It was hard work waiting, harder work reading, but between the two and a cigarette now and then Neeland managed to do his sentry go until dinner time approached and the corridors resounded with the trample of the hungry.

The stewardess reappeared a little later and returned to him his handkerchief and the following information:

Mr. Hawks, it appeared, travelled with a trained nurse, whose stateroom was on another deck. That nurse was not in her stateroom, but a similar handkerchief was, scented with similar perfume.

"You're a wonder," said Neeland, placing some more sovereigns in her palm and closing her fingers over them. "What is the nurse's name?"

"Miss White."

"Very suitable name. Has she ever before visited Herr--I mean _Mr._--Hawks in his stateroom?"

"Her stewardess says she has been indisposed since we left New York."

"Hasn't been out of her cabin?"

"No."

"I see. Did you inquire what she looked like?"

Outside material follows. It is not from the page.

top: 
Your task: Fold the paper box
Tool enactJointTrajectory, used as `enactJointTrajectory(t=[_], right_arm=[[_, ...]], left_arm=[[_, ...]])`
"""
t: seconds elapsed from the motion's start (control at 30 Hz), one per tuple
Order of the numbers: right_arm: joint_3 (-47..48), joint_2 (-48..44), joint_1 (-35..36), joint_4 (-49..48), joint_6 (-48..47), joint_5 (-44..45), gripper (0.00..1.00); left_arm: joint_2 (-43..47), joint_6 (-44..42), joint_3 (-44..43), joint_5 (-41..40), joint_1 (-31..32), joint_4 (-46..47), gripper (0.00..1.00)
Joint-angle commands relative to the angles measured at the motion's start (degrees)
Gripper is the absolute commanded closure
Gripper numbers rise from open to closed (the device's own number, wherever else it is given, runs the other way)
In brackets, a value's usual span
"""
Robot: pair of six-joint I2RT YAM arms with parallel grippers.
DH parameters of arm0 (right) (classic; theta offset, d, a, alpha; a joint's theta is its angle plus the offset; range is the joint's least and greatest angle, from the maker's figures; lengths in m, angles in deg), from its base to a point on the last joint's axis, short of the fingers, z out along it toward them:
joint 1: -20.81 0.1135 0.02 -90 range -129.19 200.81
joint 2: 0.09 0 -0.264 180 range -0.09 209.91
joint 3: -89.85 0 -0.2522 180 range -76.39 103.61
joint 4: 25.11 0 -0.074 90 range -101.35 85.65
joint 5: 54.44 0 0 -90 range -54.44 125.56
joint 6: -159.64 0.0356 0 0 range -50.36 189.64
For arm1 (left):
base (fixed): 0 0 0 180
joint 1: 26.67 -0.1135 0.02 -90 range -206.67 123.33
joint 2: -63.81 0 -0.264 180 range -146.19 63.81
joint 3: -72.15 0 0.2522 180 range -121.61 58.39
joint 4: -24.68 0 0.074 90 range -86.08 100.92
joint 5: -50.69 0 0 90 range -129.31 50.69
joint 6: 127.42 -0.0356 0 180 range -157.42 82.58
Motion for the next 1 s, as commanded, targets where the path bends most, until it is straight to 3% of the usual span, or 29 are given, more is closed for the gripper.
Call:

"Her stewardess couldn't be certain. The stateroom was kept dark and the tray containing her meals was left at the bedside. Miss White smokes."

"Yes," said Neeland reflectively, "she smokes Red Light cigarettes, I believe. Thank you, very much. More sovereigns if you are discreet. And say to my steward that I'll dine in my stateroom. Soup, fish, meat, any old thing you can think of. Do you understand?"

"Perfectly, sir."

When she had withdrawn he kneeled down on his sofa and looked out through the port at the sunset sea.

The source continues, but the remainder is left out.